● **Assignment**: Copy out the records that appear below, exactly as each one reads.

Stored items:
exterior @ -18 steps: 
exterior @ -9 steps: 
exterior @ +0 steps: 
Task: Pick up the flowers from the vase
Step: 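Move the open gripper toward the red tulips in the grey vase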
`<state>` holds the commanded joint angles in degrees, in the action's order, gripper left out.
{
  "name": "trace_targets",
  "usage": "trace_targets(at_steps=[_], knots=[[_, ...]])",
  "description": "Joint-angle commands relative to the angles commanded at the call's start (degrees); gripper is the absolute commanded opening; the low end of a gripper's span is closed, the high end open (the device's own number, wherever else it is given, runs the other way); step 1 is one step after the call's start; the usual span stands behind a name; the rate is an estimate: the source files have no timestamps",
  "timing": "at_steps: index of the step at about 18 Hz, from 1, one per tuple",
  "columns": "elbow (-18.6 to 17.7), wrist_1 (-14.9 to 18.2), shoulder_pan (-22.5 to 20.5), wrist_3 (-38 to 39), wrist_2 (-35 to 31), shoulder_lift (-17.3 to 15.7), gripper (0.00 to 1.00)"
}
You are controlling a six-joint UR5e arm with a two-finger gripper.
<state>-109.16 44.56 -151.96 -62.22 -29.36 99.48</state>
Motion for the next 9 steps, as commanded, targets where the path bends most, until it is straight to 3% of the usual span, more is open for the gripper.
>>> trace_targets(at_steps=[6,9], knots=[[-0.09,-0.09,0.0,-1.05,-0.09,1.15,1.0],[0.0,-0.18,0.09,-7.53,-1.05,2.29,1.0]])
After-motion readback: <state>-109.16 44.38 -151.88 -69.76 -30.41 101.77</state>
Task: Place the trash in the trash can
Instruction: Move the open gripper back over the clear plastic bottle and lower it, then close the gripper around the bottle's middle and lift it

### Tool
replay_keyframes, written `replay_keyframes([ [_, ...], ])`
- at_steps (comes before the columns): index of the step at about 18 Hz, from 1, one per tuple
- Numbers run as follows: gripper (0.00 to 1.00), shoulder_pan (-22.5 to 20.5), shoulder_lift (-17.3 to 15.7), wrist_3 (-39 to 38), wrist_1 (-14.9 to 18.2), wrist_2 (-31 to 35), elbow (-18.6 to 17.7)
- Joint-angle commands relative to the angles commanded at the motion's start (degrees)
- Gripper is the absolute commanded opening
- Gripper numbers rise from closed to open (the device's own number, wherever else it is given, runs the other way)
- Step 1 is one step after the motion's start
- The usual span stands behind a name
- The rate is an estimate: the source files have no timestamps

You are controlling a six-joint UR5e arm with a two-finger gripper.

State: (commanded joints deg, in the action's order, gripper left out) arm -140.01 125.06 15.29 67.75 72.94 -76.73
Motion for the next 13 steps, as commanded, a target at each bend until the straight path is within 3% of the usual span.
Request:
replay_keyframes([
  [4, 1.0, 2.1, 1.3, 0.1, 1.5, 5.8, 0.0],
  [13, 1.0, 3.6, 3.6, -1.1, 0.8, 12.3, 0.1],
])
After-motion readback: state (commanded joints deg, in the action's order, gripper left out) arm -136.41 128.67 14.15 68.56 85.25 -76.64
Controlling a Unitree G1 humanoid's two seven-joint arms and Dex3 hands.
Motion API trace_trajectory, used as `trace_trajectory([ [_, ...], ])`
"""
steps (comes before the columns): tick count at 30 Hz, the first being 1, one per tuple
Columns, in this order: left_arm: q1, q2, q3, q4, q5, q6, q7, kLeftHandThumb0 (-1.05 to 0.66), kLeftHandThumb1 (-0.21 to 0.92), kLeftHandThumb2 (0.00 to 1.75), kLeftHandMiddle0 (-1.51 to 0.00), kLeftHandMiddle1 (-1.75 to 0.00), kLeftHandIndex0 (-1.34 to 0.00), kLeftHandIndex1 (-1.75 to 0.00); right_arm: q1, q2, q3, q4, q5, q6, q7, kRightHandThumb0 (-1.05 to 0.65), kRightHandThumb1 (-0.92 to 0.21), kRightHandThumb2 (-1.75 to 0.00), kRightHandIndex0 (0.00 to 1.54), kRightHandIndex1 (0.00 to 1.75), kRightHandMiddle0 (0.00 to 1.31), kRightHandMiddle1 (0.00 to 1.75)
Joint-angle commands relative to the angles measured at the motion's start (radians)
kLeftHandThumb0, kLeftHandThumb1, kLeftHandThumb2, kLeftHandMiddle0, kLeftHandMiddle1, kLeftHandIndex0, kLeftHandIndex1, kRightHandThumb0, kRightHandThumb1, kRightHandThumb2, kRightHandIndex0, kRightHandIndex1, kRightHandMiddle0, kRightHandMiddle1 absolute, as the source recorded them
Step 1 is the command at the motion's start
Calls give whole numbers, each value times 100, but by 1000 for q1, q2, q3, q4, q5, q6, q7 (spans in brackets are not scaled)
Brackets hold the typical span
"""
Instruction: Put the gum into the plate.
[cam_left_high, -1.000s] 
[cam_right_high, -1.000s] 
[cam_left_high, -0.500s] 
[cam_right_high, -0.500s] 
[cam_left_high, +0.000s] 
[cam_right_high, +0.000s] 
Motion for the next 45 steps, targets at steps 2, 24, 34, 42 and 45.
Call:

● **Output of the task**:
exterior @ -18 steps: 
exterior @ -9 steps: 
exterior @ +0 steps: 
Task: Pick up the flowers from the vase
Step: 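Move the open gripper toward the red tulips in the grey vase
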`<state>` holds the commanded joint angles in degrees, in the action's order, gripper left out.
{
  "name": "trace_targets",
  "usage": "trace_targets(at_steps=[_], knots=[[_, ...]])",
  "description": "Joint-angle commands relative to the angles commanded at the call's start (degrees); gripper is the absolute commanded opening; the low end of a gripper's span is closed, the high end open (the device's own number, wherever else it is given, runs the other way); step 1 is one step after the call's start; the usual span stands behind a name; the rate is an estimate: the source files have no timestamps",
  "timing": "at_steps: index of the step at about 18 Hz, from 1, one per tuple",
  "columns": "elbow (-18.6 to 17.7), wrist_1 (-14.9 to 18.2), shoulder_pan (-22.5 to 20.5), wrist_3 (-38 to 39), wrist_2 (-35 to 31), shoulder_lift (-17.3 to 15.7), gripper (0.00 to 1.00)"
}
You are controlling a six-joint UR5e arm with a two-finger gripper.
<state>-109.16 44.56 -151.96 -62.22 -29.36 99.48</state>
Motion for the next 9 steps, as commanded, targets where the path bends most, until it is straight to 3% of the usual span, more is open for the gripper.
>>> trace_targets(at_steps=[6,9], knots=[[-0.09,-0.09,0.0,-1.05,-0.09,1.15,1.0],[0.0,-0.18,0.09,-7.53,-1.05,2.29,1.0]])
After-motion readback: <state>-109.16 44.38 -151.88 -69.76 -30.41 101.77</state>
Task: Place the trash in the trash can
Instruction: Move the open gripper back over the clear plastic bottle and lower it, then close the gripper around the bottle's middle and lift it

### Tool
replay_keyframes, written `replay_keyframes([ [_, ...], ])`
- at_steps (comes before the columns): index of the step at about 18 Hz, from 1, one per tuple
- Numbers run as follows: gripper (0.00 to 1.00), shoulder_pan (-22.5 to 20.5), shoulder_lift (-17.3 to 15.7), wrist_3 (-39 to 38), wrist_1 (-14.9 to 18.2), wrist_2 (-31 to 35), elbow (-18.6 to 17.7)
- Joint-angle commands relative to the angles commanded at the motion's start (degrees)
- Gripper is the absolute commanded opening
- Gripper numbers rise from closed to open (the device's own number, wherever else it is given, runs the other way)
- Step 1 is one step after the motion's start
- The usual span stands behind a name
- The rate is an estimate: the source files have no timestamps

You are controlling a six-joint UR5e arm with a two-finger gripper.

State: (commanded joints deg, in the action's order, gripper left out) arm -140.01 125.06 15.29 67.75 72.94 -76.73
Motion for the next 13 steps, as commanded, a target at each bend until the straight path is within 3% of the usual span.
Request:
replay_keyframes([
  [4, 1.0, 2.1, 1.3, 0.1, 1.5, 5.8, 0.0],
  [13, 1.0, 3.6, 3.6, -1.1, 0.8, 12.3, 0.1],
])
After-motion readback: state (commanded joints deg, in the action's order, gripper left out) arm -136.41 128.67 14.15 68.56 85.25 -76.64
Controlling a Unitree G1 humanoid's two seven-joint arms and Dex3 hands.
Motion API trace_trajectory, used as `trace_trajectory([ [_, ...], ])`
"""
steps (comes before the columns): tick count at 30 Hz, the first being 1, one per tuple
Columns, in this order: left_arm: q1, q2, q3, q4, q5, q6, q7, kLeftHandThumb0 (-1.05 to 0.66), kLeftHandThumb1 (-0.21 to 0.92), kLeftHandThumb2 (0.00 to 1.75), kLeftHandMiddle0 (-1.51 to 0.00), kLeftHandMiddle1 (-1.75 to 0.00), kLeftHandIndex0 (-1.34 to 0.00), kLeftHandIndex1 (-1.75 to 0.00); right_arm: q1, q2, q3, q4, q5, q6, q7, kRightHandThumb0 (-1.05 to 0.65), kRightHandThumb1 (-0.92 to 0.21), kRightHandThumb2 (-1.75 to 0.00), kRightHandIndex0 (0.00 to 1.54), kRightHandIndex1 (0.00 to 1.75), kRightHandMiddle0 (0.00 to 1.31), kRightHandMiddle1 (0.00 to 1.75)
Joint-angle commands relative to the angles measured at the motion's start (radians)
kLeftHandThumb0, kLeftHandThumb1, kLeftHandThumb2, kLeftHandMiddle0, kLeftHandMiddle1, kLeftHandIndex0, kLeftHandIndex1, kRightHandThumb0, kRightHandThumb1, kRightHandThumb2, kRightHandIndex0, kRightHandIndex1, kRightHandMiddle0, kRightHandMiddle1 absolute, as the source recorded them
Step 1 is the command at the motion's start
Calls give whole numbers, each value times 100, but by 1000 for q1, q2, q3, q4, q5, q6, q7 (spans in brackets are not scaled)
Brackets hold the typical span
"""
Instruction: Put the gum into the plate.
[cam_left_high, -1.000s] 
[cam_right_high, -1.000s] 
[cam_left_high, -0.500s] 
[cam_right_high, -0.500s] 
[cam_left_high, +0.000s] 
[cam_right_high, +0.000s] 
Motion for the next 45 steps, targets at steps 2, 24, 34, 42 and 45.
Call:

No more is needed for this answer.